Source records
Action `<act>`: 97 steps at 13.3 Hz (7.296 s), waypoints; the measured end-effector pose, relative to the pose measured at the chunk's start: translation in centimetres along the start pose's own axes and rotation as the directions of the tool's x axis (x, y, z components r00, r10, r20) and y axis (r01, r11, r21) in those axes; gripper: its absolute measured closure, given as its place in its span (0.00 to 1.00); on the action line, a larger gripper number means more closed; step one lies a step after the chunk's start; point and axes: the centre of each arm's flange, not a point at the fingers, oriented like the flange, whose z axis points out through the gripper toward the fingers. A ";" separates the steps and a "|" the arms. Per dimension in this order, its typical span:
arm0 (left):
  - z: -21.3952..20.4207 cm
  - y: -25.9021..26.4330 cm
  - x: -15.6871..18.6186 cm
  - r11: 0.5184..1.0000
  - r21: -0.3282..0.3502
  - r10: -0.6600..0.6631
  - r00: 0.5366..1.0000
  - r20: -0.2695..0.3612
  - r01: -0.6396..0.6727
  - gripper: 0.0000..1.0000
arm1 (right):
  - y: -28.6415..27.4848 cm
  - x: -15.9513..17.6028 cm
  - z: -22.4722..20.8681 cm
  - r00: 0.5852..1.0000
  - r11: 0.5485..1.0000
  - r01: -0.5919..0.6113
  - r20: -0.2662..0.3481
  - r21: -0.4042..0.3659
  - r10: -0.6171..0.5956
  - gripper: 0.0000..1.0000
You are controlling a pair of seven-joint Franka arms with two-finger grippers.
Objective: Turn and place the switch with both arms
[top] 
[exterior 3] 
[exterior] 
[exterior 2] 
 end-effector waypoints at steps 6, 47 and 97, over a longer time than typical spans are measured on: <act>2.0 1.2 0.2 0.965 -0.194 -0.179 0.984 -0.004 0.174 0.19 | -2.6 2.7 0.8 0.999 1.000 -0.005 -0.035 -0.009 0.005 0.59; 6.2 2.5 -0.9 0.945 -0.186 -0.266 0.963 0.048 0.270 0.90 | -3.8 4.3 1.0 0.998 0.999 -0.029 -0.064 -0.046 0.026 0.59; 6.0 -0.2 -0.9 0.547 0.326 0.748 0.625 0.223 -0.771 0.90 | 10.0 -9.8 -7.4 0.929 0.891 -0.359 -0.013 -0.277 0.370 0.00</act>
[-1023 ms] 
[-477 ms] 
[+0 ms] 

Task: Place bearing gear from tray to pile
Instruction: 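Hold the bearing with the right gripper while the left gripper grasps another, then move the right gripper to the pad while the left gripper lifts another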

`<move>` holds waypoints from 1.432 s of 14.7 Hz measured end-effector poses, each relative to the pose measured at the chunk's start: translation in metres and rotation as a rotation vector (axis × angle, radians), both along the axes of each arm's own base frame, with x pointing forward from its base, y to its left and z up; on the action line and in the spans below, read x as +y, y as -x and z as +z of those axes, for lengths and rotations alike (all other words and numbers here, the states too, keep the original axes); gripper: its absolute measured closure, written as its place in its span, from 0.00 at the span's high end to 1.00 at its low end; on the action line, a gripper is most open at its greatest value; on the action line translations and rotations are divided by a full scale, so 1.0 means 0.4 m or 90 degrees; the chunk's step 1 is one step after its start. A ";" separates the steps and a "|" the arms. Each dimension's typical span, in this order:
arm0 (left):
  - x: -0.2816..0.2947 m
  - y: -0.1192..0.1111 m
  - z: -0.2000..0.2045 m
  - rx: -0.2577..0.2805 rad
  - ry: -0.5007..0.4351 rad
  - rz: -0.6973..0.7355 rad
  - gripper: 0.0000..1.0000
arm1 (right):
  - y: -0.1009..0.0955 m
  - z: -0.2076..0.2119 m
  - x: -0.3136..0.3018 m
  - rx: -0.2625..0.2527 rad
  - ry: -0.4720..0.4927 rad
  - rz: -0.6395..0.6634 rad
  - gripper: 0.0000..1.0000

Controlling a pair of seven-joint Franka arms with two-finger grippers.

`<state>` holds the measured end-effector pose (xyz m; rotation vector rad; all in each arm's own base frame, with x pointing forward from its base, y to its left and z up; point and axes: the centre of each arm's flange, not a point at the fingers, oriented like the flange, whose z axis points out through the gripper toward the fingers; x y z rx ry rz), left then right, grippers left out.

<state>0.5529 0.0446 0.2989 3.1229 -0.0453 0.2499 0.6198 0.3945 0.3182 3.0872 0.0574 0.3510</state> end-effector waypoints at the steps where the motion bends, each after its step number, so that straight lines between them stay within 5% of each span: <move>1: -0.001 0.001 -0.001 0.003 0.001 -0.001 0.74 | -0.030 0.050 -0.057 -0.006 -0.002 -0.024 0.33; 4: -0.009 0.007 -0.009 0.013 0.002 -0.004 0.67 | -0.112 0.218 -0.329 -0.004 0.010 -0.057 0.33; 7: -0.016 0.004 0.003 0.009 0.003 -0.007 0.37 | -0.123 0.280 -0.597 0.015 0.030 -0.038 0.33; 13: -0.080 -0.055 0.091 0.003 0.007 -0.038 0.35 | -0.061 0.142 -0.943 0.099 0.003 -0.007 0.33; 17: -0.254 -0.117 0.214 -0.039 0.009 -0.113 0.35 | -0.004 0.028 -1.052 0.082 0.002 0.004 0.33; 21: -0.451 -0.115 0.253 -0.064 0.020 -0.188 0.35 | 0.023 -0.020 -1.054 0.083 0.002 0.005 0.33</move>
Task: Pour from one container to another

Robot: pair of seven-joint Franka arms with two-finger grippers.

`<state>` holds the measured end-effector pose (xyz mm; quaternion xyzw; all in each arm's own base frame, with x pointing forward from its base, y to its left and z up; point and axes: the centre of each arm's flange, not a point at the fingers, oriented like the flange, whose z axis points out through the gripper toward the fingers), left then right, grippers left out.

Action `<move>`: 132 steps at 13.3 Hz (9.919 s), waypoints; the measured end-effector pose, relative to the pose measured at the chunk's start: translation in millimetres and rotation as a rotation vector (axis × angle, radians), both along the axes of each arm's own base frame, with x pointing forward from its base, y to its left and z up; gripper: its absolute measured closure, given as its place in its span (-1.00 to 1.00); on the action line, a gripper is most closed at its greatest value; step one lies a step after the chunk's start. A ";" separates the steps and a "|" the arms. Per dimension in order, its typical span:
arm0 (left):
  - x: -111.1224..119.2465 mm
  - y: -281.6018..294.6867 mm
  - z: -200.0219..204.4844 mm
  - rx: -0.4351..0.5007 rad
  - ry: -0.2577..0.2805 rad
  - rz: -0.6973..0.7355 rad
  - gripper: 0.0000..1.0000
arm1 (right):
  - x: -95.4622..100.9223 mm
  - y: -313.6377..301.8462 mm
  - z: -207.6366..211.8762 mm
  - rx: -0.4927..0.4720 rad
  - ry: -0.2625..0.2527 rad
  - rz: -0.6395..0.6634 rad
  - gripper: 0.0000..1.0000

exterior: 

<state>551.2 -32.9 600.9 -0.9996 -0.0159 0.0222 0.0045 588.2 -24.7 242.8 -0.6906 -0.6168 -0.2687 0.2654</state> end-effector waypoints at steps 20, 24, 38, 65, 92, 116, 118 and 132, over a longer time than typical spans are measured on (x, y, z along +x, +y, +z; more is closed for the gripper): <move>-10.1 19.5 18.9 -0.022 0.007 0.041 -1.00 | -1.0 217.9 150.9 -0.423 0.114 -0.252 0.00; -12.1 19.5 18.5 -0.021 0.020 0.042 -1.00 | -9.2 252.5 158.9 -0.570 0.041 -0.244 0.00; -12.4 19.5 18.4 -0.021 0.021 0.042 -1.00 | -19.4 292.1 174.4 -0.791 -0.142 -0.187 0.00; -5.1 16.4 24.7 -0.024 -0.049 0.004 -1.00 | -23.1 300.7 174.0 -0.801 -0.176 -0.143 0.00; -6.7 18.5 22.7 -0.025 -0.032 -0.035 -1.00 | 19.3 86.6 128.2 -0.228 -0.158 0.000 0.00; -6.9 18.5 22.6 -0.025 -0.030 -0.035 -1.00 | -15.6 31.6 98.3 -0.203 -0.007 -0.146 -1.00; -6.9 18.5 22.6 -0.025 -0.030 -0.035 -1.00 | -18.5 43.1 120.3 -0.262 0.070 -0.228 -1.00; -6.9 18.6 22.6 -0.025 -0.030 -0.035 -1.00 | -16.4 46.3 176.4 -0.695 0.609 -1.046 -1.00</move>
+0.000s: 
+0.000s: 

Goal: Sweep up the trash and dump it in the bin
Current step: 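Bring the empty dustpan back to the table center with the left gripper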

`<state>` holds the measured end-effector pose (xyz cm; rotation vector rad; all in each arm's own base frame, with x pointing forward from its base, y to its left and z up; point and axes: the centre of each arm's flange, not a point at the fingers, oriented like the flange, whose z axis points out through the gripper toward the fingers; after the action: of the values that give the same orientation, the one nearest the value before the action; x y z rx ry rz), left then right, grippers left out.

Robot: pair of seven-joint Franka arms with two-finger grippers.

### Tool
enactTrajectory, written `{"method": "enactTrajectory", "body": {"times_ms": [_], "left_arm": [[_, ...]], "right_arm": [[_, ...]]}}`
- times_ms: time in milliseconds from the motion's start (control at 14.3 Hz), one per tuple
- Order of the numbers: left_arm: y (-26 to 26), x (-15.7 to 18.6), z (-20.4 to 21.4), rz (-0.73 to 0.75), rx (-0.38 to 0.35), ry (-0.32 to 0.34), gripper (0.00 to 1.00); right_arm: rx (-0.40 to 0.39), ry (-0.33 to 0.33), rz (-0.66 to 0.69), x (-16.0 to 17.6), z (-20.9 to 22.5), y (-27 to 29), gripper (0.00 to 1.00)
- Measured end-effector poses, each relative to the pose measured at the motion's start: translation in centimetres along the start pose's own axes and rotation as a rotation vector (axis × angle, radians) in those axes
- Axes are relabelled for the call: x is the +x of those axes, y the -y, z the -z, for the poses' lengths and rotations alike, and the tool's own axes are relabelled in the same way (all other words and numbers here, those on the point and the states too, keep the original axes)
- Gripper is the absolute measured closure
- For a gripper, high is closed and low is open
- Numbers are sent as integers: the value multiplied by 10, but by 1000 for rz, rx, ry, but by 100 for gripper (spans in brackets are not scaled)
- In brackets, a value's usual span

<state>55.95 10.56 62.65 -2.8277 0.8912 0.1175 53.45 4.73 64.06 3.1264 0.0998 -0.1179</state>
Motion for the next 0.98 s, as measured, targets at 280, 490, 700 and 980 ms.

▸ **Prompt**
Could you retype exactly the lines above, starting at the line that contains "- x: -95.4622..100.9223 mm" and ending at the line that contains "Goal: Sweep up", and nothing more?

▸ **Task result**
  - x: -95.4622..100.9223 mm
  - y: -313.6377..301.8462 mm
  - z: -207.6366..211.8762 mm
  - rx: -0.4927..0.4720 rad
  - ry: -0.2625..0.2527 rad
  - rz: -0.6395..0.6634 rad
  - gripper: 0.0000..1.0000

exterior: 

<state>551.2 -32.9 600.9 -0.9996 -0.0159 0.0222 0.0045 588.2 -24.7 242.8 -0.6906 -0.6168 -0.2687 0.2654</state> end-effector waypoints at steps 20, 24, 38, 65, 92, 116, 118 and 132, over a longer time than typical spans are measured on (x, y, z along +x, +y, +z; more is closed for the gripper): <move>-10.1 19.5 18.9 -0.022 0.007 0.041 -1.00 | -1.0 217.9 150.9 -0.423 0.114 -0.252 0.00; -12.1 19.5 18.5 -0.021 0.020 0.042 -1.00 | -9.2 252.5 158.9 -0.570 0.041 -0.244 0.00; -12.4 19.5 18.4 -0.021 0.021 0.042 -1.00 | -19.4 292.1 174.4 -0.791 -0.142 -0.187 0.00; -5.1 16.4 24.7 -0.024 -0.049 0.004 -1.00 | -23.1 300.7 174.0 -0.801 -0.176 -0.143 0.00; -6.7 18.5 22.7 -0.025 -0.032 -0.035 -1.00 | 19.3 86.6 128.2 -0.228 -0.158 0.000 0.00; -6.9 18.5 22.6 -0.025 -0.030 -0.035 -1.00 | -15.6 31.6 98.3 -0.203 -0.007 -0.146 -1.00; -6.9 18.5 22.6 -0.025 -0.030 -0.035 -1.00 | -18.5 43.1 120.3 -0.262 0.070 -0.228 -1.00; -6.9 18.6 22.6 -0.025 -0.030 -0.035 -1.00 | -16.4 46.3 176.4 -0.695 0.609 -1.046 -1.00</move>
+0.000s: 
+0.000s: 

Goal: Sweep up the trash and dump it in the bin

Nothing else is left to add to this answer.